=== YOUR ASSIGNMENT ===
Return only that part of the material below which starts with the line containing "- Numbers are" and goes on through the line containing "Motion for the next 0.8", restated exactly.

=== INPUT DATA ===
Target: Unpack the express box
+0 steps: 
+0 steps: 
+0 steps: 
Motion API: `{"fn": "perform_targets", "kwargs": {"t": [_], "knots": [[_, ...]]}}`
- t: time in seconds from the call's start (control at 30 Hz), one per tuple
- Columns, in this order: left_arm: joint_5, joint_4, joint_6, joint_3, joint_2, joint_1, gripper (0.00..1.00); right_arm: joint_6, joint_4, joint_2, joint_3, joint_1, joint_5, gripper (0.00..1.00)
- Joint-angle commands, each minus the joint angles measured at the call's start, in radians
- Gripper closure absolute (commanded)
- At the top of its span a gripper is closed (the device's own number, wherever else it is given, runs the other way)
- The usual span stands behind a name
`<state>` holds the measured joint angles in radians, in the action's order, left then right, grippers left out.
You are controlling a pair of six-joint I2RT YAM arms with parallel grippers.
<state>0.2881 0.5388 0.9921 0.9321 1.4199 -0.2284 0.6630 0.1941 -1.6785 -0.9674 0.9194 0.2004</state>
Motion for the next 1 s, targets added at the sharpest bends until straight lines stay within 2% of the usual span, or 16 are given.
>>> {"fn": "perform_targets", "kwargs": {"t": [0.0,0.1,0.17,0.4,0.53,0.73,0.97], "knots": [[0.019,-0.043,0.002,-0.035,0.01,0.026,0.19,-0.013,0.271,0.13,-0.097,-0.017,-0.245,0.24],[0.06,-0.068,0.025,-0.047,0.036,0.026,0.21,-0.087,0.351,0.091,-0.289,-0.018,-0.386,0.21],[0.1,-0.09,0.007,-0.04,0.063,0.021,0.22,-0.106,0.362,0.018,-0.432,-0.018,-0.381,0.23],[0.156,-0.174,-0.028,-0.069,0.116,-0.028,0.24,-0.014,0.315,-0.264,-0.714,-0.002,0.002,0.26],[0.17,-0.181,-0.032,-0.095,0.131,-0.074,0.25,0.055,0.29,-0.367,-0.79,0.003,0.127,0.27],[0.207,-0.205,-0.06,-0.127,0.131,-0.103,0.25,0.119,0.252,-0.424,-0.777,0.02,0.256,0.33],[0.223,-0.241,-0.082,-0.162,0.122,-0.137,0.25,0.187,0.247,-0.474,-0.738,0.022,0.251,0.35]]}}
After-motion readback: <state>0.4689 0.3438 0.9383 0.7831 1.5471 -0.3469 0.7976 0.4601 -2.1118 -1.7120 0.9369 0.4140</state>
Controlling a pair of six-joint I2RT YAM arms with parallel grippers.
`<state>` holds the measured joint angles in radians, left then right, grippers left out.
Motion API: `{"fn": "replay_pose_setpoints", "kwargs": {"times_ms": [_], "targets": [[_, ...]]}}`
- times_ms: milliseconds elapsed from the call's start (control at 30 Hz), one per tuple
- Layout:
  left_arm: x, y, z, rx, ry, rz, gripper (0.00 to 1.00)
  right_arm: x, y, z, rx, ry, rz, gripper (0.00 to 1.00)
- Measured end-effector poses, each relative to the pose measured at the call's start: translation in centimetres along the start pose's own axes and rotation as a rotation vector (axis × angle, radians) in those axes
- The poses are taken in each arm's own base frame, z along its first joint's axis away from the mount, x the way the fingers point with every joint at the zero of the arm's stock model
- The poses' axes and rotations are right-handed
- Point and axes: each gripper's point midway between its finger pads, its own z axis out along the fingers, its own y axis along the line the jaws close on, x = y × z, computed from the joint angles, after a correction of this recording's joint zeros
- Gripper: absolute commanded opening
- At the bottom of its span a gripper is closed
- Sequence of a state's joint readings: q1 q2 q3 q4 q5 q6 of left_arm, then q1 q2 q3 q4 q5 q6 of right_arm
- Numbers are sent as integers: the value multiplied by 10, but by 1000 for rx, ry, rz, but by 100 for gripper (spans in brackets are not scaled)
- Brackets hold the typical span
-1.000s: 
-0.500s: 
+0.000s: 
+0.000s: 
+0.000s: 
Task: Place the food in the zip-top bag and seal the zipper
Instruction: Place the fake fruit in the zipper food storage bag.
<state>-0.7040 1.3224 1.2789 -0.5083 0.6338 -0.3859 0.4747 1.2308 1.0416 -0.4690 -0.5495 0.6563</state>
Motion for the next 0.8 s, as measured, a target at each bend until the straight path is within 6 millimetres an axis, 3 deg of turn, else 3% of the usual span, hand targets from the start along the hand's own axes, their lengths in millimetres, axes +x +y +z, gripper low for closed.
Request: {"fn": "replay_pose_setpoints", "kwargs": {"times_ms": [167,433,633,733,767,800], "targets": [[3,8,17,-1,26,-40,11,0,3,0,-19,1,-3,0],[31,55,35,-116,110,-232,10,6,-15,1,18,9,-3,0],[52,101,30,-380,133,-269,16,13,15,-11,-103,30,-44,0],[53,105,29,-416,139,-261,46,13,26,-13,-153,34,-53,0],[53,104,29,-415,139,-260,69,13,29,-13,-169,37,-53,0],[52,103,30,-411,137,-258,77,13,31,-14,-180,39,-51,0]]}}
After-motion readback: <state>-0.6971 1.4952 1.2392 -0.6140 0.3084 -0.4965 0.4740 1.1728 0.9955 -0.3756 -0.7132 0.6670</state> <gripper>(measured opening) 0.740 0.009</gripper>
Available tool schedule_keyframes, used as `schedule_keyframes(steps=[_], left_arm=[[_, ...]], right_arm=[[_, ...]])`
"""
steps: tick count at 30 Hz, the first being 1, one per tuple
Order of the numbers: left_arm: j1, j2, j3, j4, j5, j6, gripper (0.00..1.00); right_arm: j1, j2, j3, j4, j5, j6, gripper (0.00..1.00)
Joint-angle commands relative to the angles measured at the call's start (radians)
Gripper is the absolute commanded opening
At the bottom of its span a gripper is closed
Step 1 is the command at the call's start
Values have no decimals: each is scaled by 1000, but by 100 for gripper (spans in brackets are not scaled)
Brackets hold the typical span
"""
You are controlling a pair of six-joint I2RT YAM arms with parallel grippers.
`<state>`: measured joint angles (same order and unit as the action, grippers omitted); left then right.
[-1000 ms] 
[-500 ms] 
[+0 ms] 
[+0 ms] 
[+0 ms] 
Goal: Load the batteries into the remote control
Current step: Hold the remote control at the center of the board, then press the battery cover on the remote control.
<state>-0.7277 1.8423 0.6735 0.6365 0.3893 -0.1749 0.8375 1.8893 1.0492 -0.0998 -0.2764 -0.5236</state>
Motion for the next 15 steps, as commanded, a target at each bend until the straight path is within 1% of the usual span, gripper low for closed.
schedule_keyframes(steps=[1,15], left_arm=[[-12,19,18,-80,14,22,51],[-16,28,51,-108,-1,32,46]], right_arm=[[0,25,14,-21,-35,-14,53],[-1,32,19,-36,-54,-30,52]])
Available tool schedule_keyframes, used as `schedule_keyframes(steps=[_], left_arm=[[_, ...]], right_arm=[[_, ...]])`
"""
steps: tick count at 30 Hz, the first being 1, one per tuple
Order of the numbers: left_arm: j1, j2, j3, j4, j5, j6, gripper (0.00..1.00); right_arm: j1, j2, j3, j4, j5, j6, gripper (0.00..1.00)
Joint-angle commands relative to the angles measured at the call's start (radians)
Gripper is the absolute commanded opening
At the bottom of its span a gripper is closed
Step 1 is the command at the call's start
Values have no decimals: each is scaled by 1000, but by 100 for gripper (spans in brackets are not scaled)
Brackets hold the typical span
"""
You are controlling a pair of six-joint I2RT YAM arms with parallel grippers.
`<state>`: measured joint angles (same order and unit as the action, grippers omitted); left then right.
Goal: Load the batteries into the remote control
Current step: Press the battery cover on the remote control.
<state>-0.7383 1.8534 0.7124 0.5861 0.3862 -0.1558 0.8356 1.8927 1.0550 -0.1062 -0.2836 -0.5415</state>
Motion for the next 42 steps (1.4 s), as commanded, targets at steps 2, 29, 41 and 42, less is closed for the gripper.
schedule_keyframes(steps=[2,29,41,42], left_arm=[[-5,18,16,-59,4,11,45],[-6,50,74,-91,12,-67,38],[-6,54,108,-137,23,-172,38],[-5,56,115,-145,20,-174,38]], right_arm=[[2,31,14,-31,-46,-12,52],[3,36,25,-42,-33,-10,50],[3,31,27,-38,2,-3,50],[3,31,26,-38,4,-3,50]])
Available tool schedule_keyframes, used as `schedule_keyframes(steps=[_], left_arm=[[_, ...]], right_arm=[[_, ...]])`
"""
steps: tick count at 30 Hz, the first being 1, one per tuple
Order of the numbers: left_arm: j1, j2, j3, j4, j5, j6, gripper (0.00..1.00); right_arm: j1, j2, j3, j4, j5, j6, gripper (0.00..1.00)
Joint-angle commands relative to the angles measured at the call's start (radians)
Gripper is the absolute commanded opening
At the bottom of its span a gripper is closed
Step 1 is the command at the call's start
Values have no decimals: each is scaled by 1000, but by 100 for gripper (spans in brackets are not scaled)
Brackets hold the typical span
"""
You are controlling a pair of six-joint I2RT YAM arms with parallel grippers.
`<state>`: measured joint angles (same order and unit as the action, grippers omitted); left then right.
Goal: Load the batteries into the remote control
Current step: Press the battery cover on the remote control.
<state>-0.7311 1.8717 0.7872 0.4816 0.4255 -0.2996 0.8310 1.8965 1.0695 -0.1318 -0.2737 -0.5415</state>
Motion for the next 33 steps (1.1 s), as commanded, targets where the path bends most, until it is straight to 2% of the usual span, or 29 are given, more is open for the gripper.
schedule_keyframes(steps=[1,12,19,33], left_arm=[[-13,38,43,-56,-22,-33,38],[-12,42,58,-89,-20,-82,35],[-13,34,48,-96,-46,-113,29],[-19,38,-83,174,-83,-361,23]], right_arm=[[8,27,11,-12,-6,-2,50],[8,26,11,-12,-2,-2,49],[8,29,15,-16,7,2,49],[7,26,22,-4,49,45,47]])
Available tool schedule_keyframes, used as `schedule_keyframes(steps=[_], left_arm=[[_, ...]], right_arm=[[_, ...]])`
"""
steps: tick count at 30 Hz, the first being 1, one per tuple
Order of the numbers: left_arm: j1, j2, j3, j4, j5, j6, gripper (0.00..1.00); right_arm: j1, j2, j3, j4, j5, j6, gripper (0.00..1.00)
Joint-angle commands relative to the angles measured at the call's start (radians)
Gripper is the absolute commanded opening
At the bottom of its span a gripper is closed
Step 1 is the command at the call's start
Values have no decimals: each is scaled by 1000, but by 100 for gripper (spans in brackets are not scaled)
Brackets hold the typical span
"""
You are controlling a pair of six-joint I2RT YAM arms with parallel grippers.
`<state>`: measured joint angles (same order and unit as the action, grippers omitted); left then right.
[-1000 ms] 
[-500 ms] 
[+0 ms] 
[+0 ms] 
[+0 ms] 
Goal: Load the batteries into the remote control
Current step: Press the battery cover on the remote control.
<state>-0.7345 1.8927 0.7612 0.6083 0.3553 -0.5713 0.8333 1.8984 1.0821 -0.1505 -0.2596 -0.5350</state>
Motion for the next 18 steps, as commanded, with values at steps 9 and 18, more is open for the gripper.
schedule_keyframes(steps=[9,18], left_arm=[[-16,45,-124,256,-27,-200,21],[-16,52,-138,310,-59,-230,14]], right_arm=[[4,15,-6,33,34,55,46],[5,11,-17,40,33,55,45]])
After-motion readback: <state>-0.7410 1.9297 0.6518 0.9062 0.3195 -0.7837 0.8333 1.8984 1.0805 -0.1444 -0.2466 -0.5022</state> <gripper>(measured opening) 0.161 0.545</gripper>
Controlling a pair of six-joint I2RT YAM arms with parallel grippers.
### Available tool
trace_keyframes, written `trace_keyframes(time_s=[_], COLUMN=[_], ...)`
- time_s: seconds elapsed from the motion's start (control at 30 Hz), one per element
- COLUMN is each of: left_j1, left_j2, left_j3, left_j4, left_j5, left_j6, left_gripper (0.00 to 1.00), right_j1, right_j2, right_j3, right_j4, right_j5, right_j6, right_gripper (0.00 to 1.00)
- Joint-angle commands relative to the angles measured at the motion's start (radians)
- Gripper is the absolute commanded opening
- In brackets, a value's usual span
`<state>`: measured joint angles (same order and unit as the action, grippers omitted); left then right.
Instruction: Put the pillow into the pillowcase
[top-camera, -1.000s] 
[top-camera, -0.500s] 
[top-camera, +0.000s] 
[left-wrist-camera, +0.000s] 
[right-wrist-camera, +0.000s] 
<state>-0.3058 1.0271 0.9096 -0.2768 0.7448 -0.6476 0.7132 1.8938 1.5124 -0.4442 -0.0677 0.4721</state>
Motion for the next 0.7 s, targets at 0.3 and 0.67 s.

=== THE COMPLETED TASK ===
- Numbers are sent as integers: the value multiplied by 10, but by 1000 for rx, ry, rz, but by 100 for gripper (spans in brackets are not scaled)
- Brackets hold the typical span
-1.000s: 
-0.500s: 
+0.000s: 
+0.000s: 
+0.000s: 
Task: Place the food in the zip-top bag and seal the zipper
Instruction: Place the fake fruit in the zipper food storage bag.
<state>-0.7040 1.3224 1.2789 -0.5083 0.6338 -0.3859 0.4747 1.2308 1.0416 -0.4690 -0.5495 0.6563</state>
Motion for the next 0.8 s, as measured, a target at each bend until the straight path is within 6 millimetres an axis, 3 deg of turn, else 3% of the usual span, hand targets from the start along the hand's own axes, their lengths in millimetres, axes +x +y +z, gripper low for closed.

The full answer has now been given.